|Número de publicación||US6358404 B1|
|Tipo de publicación||Concesión|
|Número de solicitud||US 09/316,006|
|Fecha de publicación||19 Mar 2002|
|Fecha de presentación||21 May 1999|
|Fecha de prioridad||13 May 1999|
|También publicado como||CA2272045A1, CA2272045C|
|Número de publicación||09316006, 316006, US 6358404 B1, US 6358404B1, US-B1-6358404, US6358404 B1, US6358404B1|
|Inventores||Wayne Brown, Michelle Portwood, Fran King, Barry Bara, Michael Wagner|
|Cesionario original||Aec Oil Sands, L.P.|
|Exportar cita||BiBTeX, EndNote, RefMan|
|Citas de patentes (6), Citada por (30), Clasificaciones (5), Eventos legales (4)|
|Enlaces externos: USPTO, Cesión de USPTO, Espacenet|
The present invention relates to a method for recovery of hydrocarbon diluent from a slurry such as tailings produced in a bitumen froth treatment plant. More particularly, hydrocarbon diluent is removed from the tailings in a stripping vessel using steam at atmospheric pressure.
Oil sand, as known in the Fort McMurray region of Alberta, Canada, comprises water-wet sand grains having viscous bitumen flecks trapped between the grains. The oil sand lends itself to separating or dispersing the bitumen from the sand grains by slurrying the as-mined oil sand in water so that the bitumen flecks move into the aqueous phase.
For the past 25 years, the bitumen in McMurray oil sand has been commercially recovered using a hot water process. In general, the process involves slurrying oil sand with heated water, steam, usually some caustic and naturally entrained air. The slurry is mixed, commonly in tumblers, for a prescribed retention time to initiate a preliminary separation or dispersal of the bitumen and the solids and to induce air bubbles to contact and aerate the bitumen. The conditioned slurry is then subjected to flotation to further separate the bitumen from the sand.
A recent development in the recovery of bitumen from oil sand involves a low temperature process whereby the oil sand in mixed with heated water directly at the mine site to produce a pumpable, dense, low temperature slurry. The slurry is then pumped through a pipeline to condition the slurry for flotation.

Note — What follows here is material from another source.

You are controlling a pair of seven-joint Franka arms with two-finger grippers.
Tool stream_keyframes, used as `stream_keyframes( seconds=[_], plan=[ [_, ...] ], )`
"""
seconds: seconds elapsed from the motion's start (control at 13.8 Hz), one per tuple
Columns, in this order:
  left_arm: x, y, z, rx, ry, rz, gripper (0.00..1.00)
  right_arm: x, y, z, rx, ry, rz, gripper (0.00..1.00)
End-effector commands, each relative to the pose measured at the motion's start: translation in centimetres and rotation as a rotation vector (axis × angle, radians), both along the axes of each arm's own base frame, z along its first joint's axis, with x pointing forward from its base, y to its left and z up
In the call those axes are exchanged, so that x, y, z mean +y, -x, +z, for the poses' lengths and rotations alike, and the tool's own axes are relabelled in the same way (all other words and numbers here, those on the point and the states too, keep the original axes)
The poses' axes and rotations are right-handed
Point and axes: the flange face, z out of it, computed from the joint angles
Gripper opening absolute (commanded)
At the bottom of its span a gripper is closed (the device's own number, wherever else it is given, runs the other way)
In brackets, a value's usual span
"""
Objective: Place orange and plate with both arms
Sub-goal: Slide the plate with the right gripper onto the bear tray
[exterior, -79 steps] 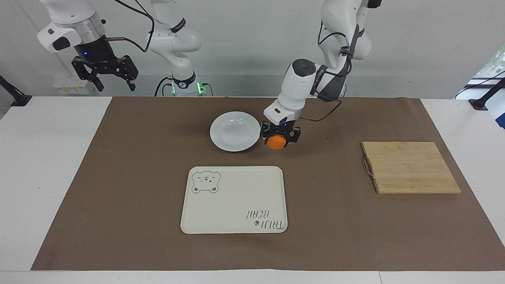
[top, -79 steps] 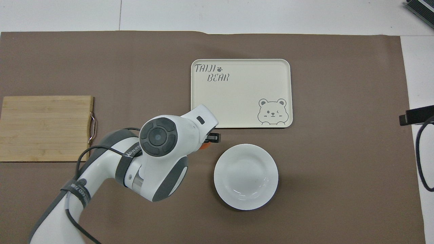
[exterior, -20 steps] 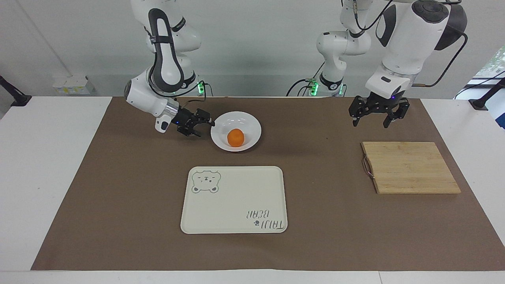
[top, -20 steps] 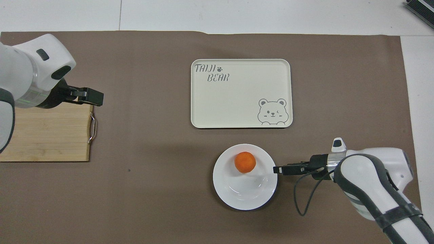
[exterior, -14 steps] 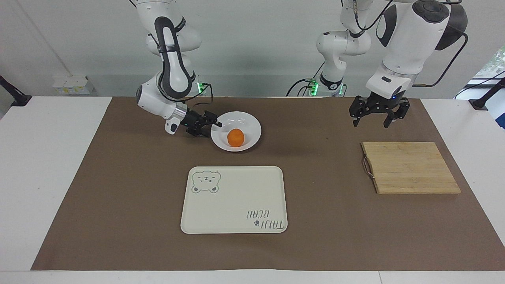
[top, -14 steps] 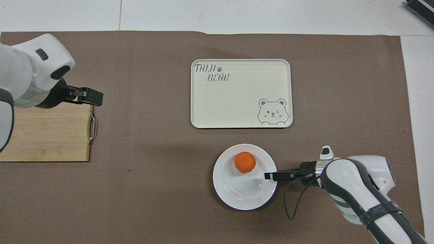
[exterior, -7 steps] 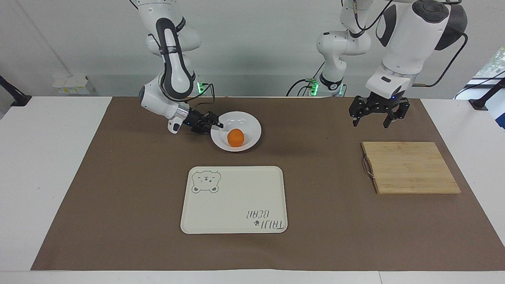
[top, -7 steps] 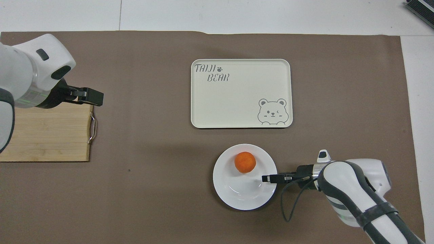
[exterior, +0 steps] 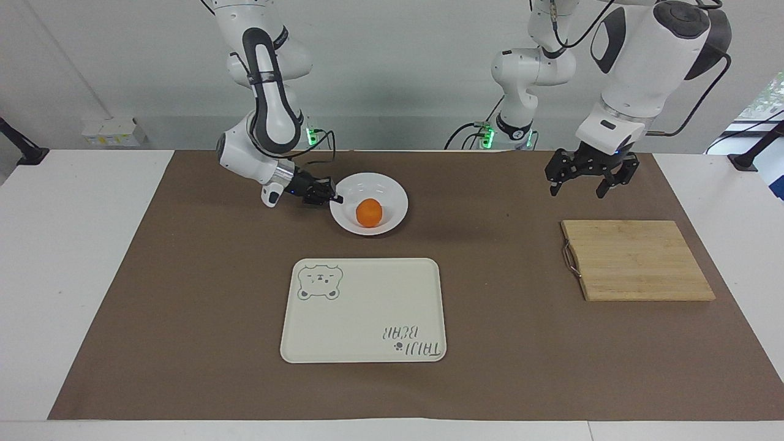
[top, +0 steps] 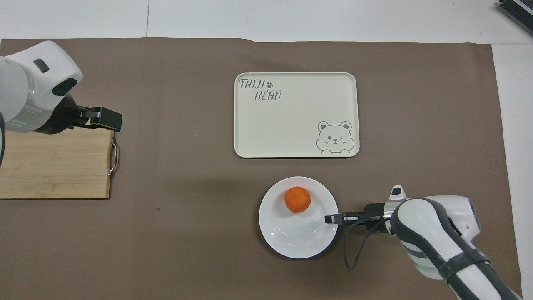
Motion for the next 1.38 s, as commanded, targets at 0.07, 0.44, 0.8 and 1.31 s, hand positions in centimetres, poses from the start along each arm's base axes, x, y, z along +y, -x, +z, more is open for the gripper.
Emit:
stream_keyframes(
  seconds=[0.07, 0.44, 0.8, 1.31],
  plan=[
    [-0.2, 1.5, 0.4, 0.018, 0.009, -0.002, 1.0, 0.5, -0.3, 0.5, 0.016, -0.054, -0.036, 0.0],
    [0.5, 1.2, 0.5, 0.012, 0.011, 0.008, 1.0, 1.4, -2.7, 2.0, 0.004, -0.171, -0.072, 0.0],
    [1.8, 0.9, 0.5, 0.012, 0.01, 0.027, 1.0, 1.6, -6.5, 3.4, -0.034, -0.221, -0.115, 0.0],
    [2.3, 0.8, 0.5, 0.013, 0.01, 0.037, 1.0, 0.5, -16.4, 6.3, -0.022, -0.203, -0.162, 0.0]
  ],
)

The conditioned slurry obtained by either process described above is further diluted with heated water and introduced into a large, open-topped, conical-bottomed, cylindrical vessel (termed a primary separation vessel or “PSV”). The diluted slurry is retained in the PSV under quiescent conditions for a prescribed retention period. During this period, the aerated bitumen rises and forms a froth layer, which overflows the top lip of the vessel and is conveyed away in a launder. The sand grains sink and are concentrated in the conical bottom. They leave the bottom of the vessel as a wet tailings stream. Middlings, a watery mixture containing solids and bitumen, extend between the froth and sand layers.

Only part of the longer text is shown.